I don't understand, what do you mean by this? Some drivers just return
the value of an internally held number, and don't query the device.
The only way the FTDI driver can determine if the hardware buffer on the
chip way out on the end of the USB cable is empty or not, is to query
it. So the driver now does so.
It does so only for one char. And the query takes longer than
to just xmit that char. So why do you think this even works as
expected?
I asked the customer to comment out
tty_chars_in_buffer(tty) < WAKEUP_CHARS
line in n_tty.c, and he said that cured his problems,
so I think my guess was right.
What exactly is the "problem" being seen?
No idea.
Well, I can make a test-case that does 1000000 select() calls
in a loop and time it. This is probably the best I can do.
That's really not a valid test case, as it's nothing that we ever
optimize a serial driver for. Throughput is the proper thing to care
about, right?
Sure, but the throughput was not improved by the aforementioned
patch, so what was the upside of it?
To actually determine how many characters the device has in its buffer.
You are adding only 1 char, but the time to query TEMT is
probably longer than to xmit 1 char. So how could it help
in some real scenario?
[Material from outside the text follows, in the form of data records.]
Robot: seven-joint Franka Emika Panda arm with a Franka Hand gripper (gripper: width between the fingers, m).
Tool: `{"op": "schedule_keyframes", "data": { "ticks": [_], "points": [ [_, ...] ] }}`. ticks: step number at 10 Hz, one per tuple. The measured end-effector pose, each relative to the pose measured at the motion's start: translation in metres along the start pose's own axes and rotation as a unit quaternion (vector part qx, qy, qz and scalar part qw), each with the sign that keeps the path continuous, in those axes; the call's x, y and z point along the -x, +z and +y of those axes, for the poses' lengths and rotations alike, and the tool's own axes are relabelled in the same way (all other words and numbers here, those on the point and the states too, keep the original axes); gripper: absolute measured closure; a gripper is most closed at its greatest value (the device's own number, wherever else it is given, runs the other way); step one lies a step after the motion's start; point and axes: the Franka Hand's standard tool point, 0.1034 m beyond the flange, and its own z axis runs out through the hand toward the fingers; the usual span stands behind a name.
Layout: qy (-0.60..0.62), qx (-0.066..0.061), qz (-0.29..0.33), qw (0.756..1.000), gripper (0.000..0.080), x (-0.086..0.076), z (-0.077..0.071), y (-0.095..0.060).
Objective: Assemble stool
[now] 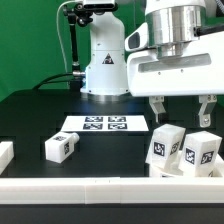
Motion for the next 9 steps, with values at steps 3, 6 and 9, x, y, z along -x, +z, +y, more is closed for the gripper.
{"op": "schedule_keyframes", "data": {
  "ticks": [3,6,9],
  "points": [
    [-0.175,0.005,0.01,0.984,0.015,-0.0016,0.0042,0.0018],
    [-0.317,0.006,0.016,0.948,0.015,-0.0049,0.0059,0.0018],
    [-0.436,0.011,0.022,0.9,0.015,-0.0068,0.0046,0.0011]
  ]
}}
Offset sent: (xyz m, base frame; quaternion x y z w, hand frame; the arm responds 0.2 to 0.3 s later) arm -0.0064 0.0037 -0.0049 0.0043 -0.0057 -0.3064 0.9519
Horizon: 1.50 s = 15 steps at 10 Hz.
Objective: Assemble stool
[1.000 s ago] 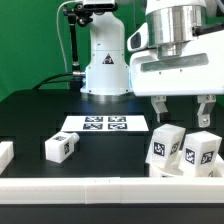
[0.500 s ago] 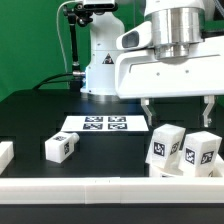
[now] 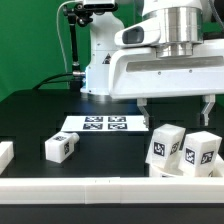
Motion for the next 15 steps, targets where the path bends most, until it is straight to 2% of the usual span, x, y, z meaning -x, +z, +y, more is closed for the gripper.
{"op": "schedule_keyframes", "data": {
  "ticks": [5,9,13,15],
  "points": [
    [-0.163,0.017,-0.004,0.986,0.015,-0.001,0.011,0.0],
    [-0.281,0.032,-0.014,0.959,0.015,-0.003,0.027,0.002],
    [-0.272,0.034,-0.023,0.962,0.015,0.002,0.03,0.014],
    [-0.259,0.033,-0.025,0.965,0.015,0.005,0.026,0.018]
  ]
}}
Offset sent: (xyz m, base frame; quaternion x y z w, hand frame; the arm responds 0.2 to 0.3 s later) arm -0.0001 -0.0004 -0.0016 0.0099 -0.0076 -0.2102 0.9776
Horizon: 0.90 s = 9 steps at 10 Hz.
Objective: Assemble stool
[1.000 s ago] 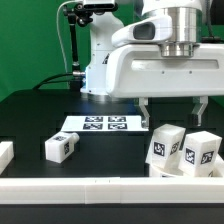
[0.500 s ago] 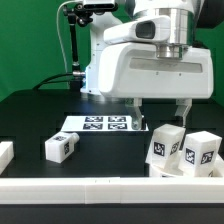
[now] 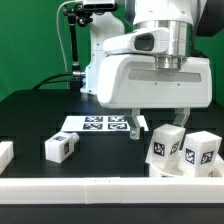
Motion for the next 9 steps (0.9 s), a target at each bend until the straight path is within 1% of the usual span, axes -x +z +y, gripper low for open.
{"op": "schedule_keyframes", "data": {
  "ticks": [1,2,3,4,5,6,9],
  "points": [
    [0.007,-0.001,0.0,1.0,0.015,-0.0007,-0.0017,0.0001],
    [0.013,-0.001,0.0,1.0,0.0292,-0.0009,-0.0025,0.0002],
    [0.019,-0.001,0.0,1.0,0.0292,-0.0009,-0.0033,0.0006],
    [0.03,-0.002,0.0,1.0,0.0435,-0.0011,-0.0036,0.0006],
    [0.04,-0.002,0.0,0.999,0.0452,-0.001,-0.0034,0.0006],
    [0.048,-0.002,0.0,0.999,0.0452,-0.001,-0.0033,0.0006],
    [0.157,-0.002,0.0,0.988,0.0452,-0.0006,-0.0035,0.0009]
  ]
}}
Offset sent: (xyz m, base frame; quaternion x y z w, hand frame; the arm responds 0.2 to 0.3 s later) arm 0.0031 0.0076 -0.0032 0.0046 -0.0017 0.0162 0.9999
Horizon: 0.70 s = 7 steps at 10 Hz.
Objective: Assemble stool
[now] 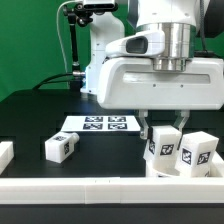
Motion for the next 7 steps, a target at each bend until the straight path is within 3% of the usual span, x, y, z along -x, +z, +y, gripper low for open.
{"op": "schedule_keyframes", "data": {
  "ticks": [4,7],
  "points": [
    [0.137,0.0,-0.001,0.991,0.0455,0.0006,0.0001,0.0005],
    [0.282,0.0,0.006,0.959,0.0455,0.0024,-0.0042,0.0011]
  ]
}}
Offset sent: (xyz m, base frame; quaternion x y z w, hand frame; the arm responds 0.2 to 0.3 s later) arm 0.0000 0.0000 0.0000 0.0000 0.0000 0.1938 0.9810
When you done quering TEMT, the
char is actually already sent, so the effect is quite the reverse.
My scenario is:
the app calls select() before xmitting every char.
Every character? Why?
Because, as I said, this polls for an input, not output...
Ah, wait, it also does TIOCOUTQ ioctl to find out just how
much is buffered. Are you suggesting to stop using TIOCOUTQ
too? Just because it stopped to work fast enough to be of any
use at all?
Don't call select for every character :)
How about the "we do not break userspace" rule?
And oh yes, it polls just for an input...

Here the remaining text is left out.